Have now got permission to post this, and I think given its length and the serious issues raised, it's worth putting it in a separate post, rather than the comments on an old post.
"I was very disappointed to learn about your blog on animal experimentation (the Wrong Way of Going about Things). Whilst I agree that the tactics used by the SHAC activists seemed to have worked counterproductive in terms of a negative public attitude towards critically questioning the utility of animal experimentation, the sentences that await them seem disproportionately high compared to other (serious) crimes committed.
The question every politician should be asking themselves is why these activists felt this was their only way of campaigning. After years of law-abiding peaceful protests, letter writing and other legal methods aimed at trying to influence public perception and policy, nothing much has changed. In fact, animal use is going up each year. How can you (and Labour) be so complacent about the effectiveness of the Animals (Scientific Procedures) Act?
You commented: “But when it comes to finding cures for devastating illnesses, then - reluctantly - we think vivisection might play its part.” However, ‘think’ in this context is not good enough. In order to justify animal experimentation, you have to be absolutely certain that their use will not be in vain. And this issue is usually ignored by most politicians and scientists. There is no scientific evidence that demonstrates that animal use is essential in combating human disease. To the contrary, these claims rely on anecdotes and hand-picked examples of where animal use has played a role in the development of therapeutic or diagnostic methods.
True, when doing millions of animal experiments, some will be effective; they are bound to be. But the question is whether the use of animals is efficient (as well as effective and ethical). A recent article in the ‘USA Today’ argued that this is not the case: http://blogs.usatoday.com/oped/2008/12/opposing-view-1.html (and please click on the link to ‘numerous reports’ within the article).
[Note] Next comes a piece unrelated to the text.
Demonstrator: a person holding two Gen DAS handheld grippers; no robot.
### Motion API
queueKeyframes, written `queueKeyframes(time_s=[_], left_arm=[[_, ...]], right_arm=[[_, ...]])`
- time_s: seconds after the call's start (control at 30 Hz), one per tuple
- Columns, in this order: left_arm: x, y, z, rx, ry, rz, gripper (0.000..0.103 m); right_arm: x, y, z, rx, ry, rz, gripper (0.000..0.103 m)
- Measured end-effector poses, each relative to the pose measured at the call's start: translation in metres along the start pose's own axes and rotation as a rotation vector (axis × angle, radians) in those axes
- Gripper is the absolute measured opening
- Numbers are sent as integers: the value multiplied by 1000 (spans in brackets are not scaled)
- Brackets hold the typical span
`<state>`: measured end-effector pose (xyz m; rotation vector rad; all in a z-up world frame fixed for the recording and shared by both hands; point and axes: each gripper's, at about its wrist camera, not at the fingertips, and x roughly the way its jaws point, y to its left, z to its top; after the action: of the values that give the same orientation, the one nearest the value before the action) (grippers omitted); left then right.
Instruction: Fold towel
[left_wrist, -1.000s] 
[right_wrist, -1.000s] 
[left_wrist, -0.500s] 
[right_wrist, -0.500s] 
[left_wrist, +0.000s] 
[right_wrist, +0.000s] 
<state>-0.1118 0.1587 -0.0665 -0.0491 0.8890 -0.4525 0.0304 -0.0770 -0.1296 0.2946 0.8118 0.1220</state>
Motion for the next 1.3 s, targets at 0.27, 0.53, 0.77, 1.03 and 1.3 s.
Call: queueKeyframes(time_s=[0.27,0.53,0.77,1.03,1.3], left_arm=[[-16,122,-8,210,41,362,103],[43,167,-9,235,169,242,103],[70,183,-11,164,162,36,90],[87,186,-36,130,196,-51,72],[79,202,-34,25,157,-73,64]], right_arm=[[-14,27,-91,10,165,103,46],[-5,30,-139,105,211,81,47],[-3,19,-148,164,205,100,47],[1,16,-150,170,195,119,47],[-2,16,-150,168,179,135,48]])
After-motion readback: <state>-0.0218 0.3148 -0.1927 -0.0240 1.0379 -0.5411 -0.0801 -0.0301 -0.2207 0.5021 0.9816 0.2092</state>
I am attaching a draft of my latest scientific paper about alternative methods which has been accepted by a Japanese scientific journal, and will be published within the next few weeks.
Being vegan, I would have thought that you would know more about the scientific arguments that underpin the lack of utility of animals for human disease. I would urge you to read up on these arguments before deciding to defend animal research.
Finally, Animals Count would seek the following policies to be implemented by the government:
· To immediately ban the harmful use of all non-human primates in experiments.
· To ban all harmful use of animals in scientific research, toxicity testing and education.
· To establish an independent transparent scientific inquiry to thoroughly review the ethical, scientific and economic implications of scientific research, toxicity testing and education.
· To facilitate increased funding for the development, validation and implementation of non-animal alternatives.
Animals Count hopes to contest the 2009 European Parliament elections, and think we will be able to draw votes from across the political spectrum, including Labour, as has been shown by the successful Dutch political Party for the Animals, which now has 20 representatives in national and local government, and which is set to win at least one EP seat next year.
Kind regards from a fellow vegan,
Jasmijn de Boo
Chair, Animals Count"
16 comments:
· To immediately ban the harmful use of all non-human primates in experiments.
· To ban all harmful use of animals in scientific research, toxicity testing and education.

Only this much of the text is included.